_What is required:_
The entries below are to be repeated exactly as they stand.

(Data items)
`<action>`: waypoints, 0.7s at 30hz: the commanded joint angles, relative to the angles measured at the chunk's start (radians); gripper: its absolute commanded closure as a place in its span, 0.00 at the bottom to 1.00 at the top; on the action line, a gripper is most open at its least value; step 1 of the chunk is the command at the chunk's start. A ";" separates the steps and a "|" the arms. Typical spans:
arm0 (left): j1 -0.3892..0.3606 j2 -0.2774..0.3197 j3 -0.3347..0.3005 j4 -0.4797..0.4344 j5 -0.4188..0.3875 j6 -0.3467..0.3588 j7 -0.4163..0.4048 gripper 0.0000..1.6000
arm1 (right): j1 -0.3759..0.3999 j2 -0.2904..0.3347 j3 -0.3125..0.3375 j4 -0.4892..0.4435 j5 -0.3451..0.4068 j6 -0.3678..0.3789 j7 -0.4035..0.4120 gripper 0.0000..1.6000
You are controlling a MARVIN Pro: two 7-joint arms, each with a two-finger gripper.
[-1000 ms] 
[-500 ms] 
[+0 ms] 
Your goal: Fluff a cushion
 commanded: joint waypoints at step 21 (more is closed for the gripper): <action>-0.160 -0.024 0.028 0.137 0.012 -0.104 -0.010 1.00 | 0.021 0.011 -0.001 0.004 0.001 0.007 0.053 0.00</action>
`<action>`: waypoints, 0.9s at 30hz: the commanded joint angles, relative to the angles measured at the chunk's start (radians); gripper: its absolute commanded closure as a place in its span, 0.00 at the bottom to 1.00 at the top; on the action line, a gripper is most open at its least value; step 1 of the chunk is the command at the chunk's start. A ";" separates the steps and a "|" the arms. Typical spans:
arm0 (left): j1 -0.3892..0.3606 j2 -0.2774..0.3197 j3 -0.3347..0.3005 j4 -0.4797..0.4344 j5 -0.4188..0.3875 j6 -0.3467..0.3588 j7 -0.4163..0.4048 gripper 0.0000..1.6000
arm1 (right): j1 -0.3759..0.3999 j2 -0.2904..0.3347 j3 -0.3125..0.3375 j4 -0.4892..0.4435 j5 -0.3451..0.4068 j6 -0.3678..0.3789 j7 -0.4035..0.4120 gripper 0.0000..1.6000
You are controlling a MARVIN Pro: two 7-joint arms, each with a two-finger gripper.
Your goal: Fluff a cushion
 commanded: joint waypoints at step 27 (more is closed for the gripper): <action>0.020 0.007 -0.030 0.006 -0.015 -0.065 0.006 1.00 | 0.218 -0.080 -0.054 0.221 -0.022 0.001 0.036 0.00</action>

_Reply to the task:_
`<action>`: waypoints, 0.7s at 30hz: the commanded joint angles, relative to the angles measured at the chunk's start (radians); gripper: its absolute commanded closure as a place in its span, 0.00 at the bottom to 1.00 at the top; on the action line, a gripper is most open at its least value; step 1 of the chunk is the command at the chunk's start. A ";" separates the steps and a "|" the arms. Typical spans:
arm0 (left): j1 -0.3892..0.3606 j2 -0.2774..0.3197 j3 -0.3347..0.3005 j4 -0.4797..0.4344 j5 -0.4188..0.3875 j6 -0.3467..0.3588 j7 -0.4163..0.4048 gripper 0.0000..1.6000
arm1 (right): j1 -0.3759..0.3999 j2 -0.2904..0.3347 j3 -0.3125..0.3375 j4 -0.4892..0.4435 j5 -0.3451..0.4068 j6 -0.3678..0.3789 j7 -0.4035..0.4120 gripper 0.0000..1.6000
You are controlling a MARVIN Pro: two 7-joint arms, each with a two-finger gripper.
[-1000 ms] 
[-500 ms] 
[+0 ms] 
Your goal: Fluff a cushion
 commanded: joint waypoints at step 21 (more is closed for the gripper): <action>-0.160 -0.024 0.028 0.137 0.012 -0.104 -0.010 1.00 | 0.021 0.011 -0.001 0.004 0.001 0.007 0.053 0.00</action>
`<action>`: waypoints, 0.9s at 30hz: the commanded joint angles, relative to the angles measured at the chunk's start (radians); gripper: its absolute commanded closure as a place in its span, 0.00 at the bottom to 1.00 at the top; on the action line, a gripper is most open at its least value; step 1 of the chunk is the command at the chunk's start. A ";" separates the steps and a "|" the arms. Typical spans:
arm0 (left): j1 -0.3892..0.3606 j2 -0.2774..0.3197 j3 -0.3347..0.3005 j4 -0.4797..0.4344 j5 -0.4188..0.3875 j6 -0.3467..0.3588 j7 -0.4163..0.4048 gripper 0.0000..1.6000
arm1 (right): j1 -0.3759..0.3999 j2 -0.2904..0.3347 j3 -0.3125..0.3375 j4 -0.4892..0.4435 j5 -0.3451..0.4068 j6 -0.3678..0.3789 j7 -0.4035..0.4120 gripper 0.0000..1.6000
You are controlling a MARVIN Pro: two 7-joint arms, each with a two-finger gripper.
Your goal: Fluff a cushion
 commanded: joint waypoints at step 27 (more is closed for the gripper): <action>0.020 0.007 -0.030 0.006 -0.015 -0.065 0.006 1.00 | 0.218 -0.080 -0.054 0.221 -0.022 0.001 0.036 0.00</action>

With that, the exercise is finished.